Congress,Senate,House of Representatives,Veterans Affairs,David M. Drucker,PennAve,Veterans,Jeff Miller,Magazine,Bernie Sanders

Jeff Miller shouldn’t be here.

The House is recessed for the week, and most of America’s representatives are in their districts meeting with constituents or campaigning — or traveling somewhere in the world on congressional business. In this election year, when anger at Washington is boiling over, Capitol Hill is the last place any incumbent wants to be unless they absolutely have to.

But Miller isn’t home in Pensacola, on the coast of Florida’s Panhandle, mingling with the 1st District voters the Republican has represented since 2001.
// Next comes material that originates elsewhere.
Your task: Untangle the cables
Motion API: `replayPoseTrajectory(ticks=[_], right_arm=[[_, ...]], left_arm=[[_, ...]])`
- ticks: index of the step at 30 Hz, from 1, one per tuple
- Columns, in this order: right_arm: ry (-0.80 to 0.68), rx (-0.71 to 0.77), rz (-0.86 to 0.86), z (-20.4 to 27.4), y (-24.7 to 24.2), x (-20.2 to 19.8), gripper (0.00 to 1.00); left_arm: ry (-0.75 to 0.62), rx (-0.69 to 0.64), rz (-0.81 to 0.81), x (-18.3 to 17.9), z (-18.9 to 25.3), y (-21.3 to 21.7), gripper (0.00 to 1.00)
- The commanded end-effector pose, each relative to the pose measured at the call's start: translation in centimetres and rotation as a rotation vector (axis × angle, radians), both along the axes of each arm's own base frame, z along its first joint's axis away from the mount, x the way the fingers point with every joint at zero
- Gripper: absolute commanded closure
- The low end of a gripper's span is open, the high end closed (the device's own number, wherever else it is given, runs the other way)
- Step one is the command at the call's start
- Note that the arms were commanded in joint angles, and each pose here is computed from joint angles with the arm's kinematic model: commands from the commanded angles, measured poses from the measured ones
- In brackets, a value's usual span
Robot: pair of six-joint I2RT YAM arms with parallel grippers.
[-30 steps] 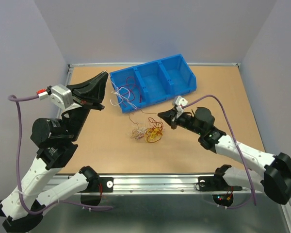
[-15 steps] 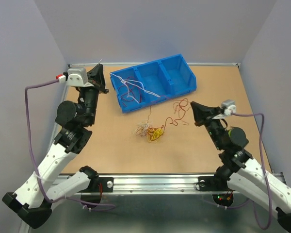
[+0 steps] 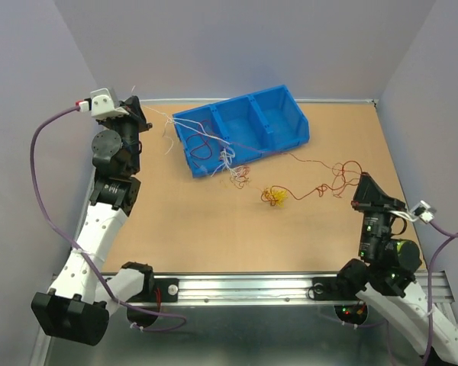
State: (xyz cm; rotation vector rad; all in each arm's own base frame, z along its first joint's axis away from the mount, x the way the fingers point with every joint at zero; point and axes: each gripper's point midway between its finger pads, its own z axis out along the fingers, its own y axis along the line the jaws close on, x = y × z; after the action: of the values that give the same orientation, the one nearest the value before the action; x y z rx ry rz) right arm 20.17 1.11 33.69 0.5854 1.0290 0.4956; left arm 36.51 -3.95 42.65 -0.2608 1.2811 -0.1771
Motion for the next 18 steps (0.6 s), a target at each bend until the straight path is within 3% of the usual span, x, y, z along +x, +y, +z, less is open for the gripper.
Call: replayPoseTrajectory(ticks=[1, 6, 12, 18], right_arm=[[0.083, -0.023, -0.034, -1.2, 0.6, 1.5, 1.0], [0.084, 0.032, -0.071, -1.3, -0.4, 1.3, 1.0], [0.092, 0.203, -0.226, -3.1, -4.7, -0.6, 1.0], [0.081, 0.141, -0.162, -2.1, -3.1, 0.1, 0.99]], left_arm=[[-0.105, -0.068, -0.05, -1.3, 2.6, -0.2, 1.0], [-0.132, -0.078, -0.062, -2.1, 2.7, -0.2, 1.0], [-0.164, -0.142, 0.08, -3.5, 3.5, 3.0, 1.0], [-0.214, -0.147, 0.03, -5.0, 4.1, 2.5, 1.0]])
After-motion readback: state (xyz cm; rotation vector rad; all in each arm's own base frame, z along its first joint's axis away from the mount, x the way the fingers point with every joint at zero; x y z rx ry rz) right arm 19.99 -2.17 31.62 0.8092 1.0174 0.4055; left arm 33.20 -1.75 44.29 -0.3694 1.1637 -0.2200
Instead, the chairman of the House Veterans’ Affairs Committee is burrowed in

his office, across the street from the Capitol, plotting the next several months

of his aggressive strategy to get to the bottom of a national scandal that has

enveloped the Department of Veterans Affairs.

It’s typical for Miller, 54, who has doggedly pursued the VA crisis since taking over as Veterans’ Affairs chairman three and half years ago.

“We will keep the light shining on the department as long as it takes to force them to change,” Miller said, during a half-hour long interview with the Washington Examiner. “They have lied to Congress, and part of our investigation over the next few months will in fact prove that out.”

To accelerate the Veterans’ Affairs Committee’s inquiry, Miller is hiring more staff investigators. The chairman said the VA’s bureaucracy remains belligerent and continues to stonewall his committee’s investigation, even in the wake of internal agency reports showing that “systemic” problems and malfeasance by senior VA executives led to veterans dying because they did not receive timely medical care. With more investigators, Miller can sidestep stubborn VA officials to obtain information.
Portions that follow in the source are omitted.